In healthcare, there is a growing trend toward biometric authentication, the use of fingerprint readers or palm readers, etc. to authenticate into systems. Biometric authentication is generally very secure and is also very easy to use since there is nothing to memorize.


Q: What is SSO?


A: Single sign-on (SSO) lets users access multiple applications through one authentication event. In other words, one password allows access to multiple systems. It enhances security because users only have to remember one password. And because it is just one, it is commonly a good complex password. Once entered, it will allow access to all the core systems (if enabled) without having to re-authenticate.


Single sign-on combined with two factor authentication or biometrics work great together in tandem and are often sold together by vendors. The leading SSO/2FA vendor in healthcare is Imprivata, but there are other vendors making great in-roads into healthcare such as Duo Security2FA.com and Secureauth.com.


Q: What do you mean by “integrity” and what does it have to do with access control and authentication?


A: Integrity in System Standards is the practices used to track and verify all changes made to a health record.

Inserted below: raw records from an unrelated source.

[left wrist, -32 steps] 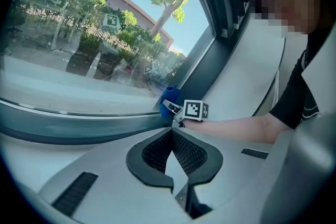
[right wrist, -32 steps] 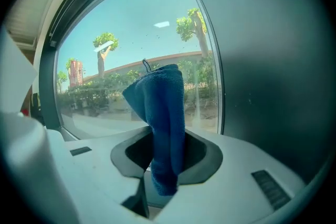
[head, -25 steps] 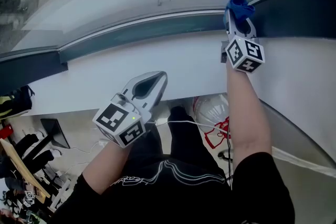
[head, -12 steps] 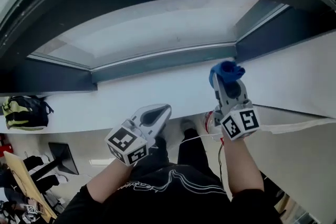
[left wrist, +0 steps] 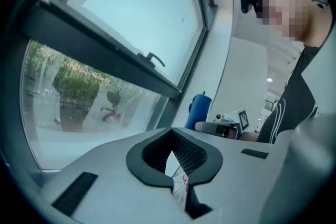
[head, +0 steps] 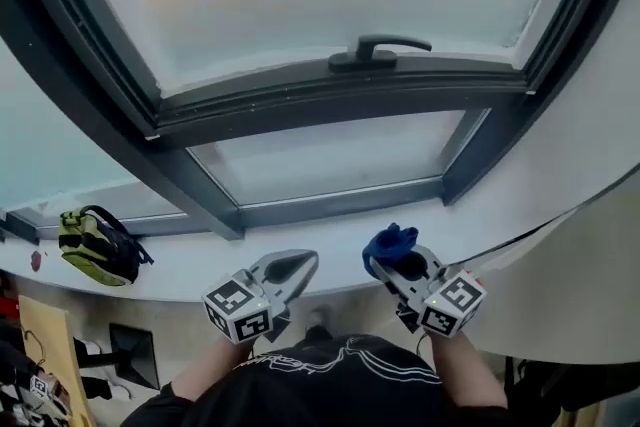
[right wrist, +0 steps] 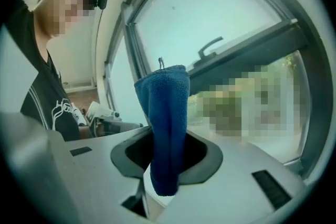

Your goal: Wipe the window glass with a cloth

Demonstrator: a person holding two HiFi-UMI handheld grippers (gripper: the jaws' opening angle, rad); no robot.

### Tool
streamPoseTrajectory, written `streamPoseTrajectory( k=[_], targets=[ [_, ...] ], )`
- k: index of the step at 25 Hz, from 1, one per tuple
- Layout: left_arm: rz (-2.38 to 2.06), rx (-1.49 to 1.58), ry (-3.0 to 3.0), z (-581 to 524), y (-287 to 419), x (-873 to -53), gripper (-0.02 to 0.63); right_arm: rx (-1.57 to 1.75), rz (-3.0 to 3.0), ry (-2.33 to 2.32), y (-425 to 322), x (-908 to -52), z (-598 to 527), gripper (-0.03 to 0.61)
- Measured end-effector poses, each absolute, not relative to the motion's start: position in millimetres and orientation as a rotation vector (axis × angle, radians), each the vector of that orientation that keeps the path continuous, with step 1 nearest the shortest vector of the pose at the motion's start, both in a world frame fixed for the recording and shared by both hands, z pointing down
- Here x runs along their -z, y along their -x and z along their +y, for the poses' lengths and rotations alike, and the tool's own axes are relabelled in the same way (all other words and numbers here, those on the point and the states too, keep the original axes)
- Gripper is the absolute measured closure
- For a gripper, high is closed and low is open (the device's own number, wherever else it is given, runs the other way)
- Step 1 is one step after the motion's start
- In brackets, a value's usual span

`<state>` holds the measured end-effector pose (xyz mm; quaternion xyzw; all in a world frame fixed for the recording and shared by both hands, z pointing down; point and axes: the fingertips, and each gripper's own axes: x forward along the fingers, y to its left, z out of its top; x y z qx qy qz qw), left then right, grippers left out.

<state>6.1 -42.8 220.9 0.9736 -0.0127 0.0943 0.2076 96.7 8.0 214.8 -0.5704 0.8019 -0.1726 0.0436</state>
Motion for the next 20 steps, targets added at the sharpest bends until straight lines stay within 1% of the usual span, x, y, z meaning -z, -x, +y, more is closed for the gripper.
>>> streamPoseTrajectory(
  k=[5,10,16,20],
  targets=[
    [-0.053,-0.155,-2.848,15.8,13.4,-143.7,0.609,0.423,2.657,1.549,-49.5,-148.9,53.7,0.485],
    [-0.068,-0.095,-2.919,72.3,31.5,-86.4,0.609,0.392,2.660,1.448,-26.5,-95.5,100.7,0.486],
    [-0.038,-0.078,-2.971,128.0,38.6,-66.7,0.609,0.397,2.610,1.447,-11.3,-87.0,146.6,0.485],
    [-0.039,-0.064,-2.938,140.8,41.6,-60.7,0.609,0.378,2.615,1.438,-2.0,-81.6,162.0,0.486]
  ],
)
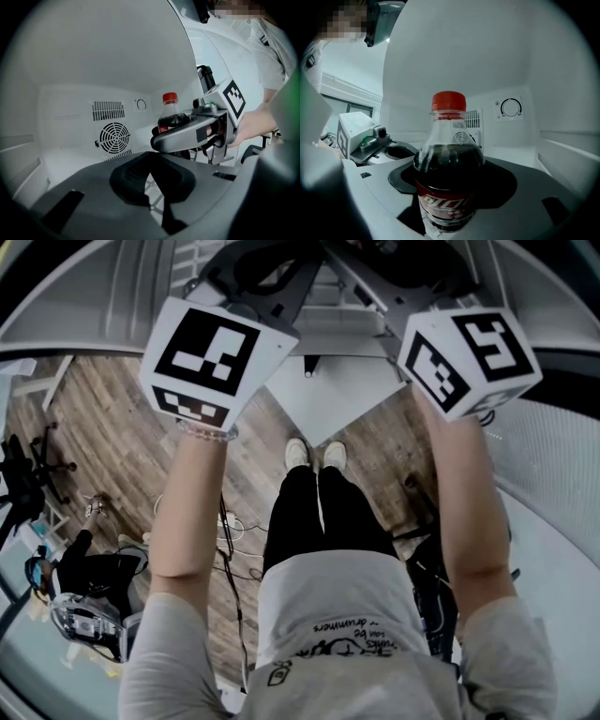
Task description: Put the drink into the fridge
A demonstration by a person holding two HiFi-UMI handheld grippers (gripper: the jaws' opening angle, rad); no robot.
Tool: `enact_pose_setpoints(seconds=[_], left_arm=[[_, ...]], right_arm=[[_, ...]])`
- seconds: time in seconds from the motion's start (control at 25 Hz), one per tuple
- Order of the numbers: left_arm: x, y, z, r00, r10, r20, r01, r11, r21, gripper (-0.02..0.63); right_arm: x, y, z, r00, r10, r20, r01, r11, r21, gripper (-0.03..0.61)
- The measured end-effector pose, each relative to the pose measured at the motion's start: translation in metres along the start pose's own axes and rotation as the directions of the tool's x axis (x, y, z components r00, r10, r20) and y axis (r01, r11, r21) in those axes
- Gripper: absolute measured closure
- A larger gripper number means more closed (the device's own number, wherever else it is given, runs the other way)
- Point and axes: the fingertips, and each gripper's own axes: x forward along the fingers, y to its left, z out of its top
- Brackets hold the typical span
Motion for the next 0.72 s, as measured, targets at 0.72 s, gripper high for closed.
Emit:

It is a condition that allows us to prevent editing or deleting of records without proper authorization.


Authentication and access controls are the primary means we use to preserve integrity of a record. If the information system is programmed to track its users’ activity, then it’s possible to track who made changes to a record and how they changed it.


This is why users should never share usernames and passwords with other users. Integrity becomes impossible if a username does not signify the same user every time it appears.


Q: Any final thoughts?


A: Finding that balance between HIPAA compliance, security and accessibility can be tricky. We recommend reducing digital access controls to a single multi-factor authentication or biometrics event. This single, secure method of authentication could be the balance between security and efficiency needed to keep your EHR secure and yet accessible. In addition to improving accessibility to your system, an MFA or biometrics sign-in method could help improve your organization’s EHR integrity.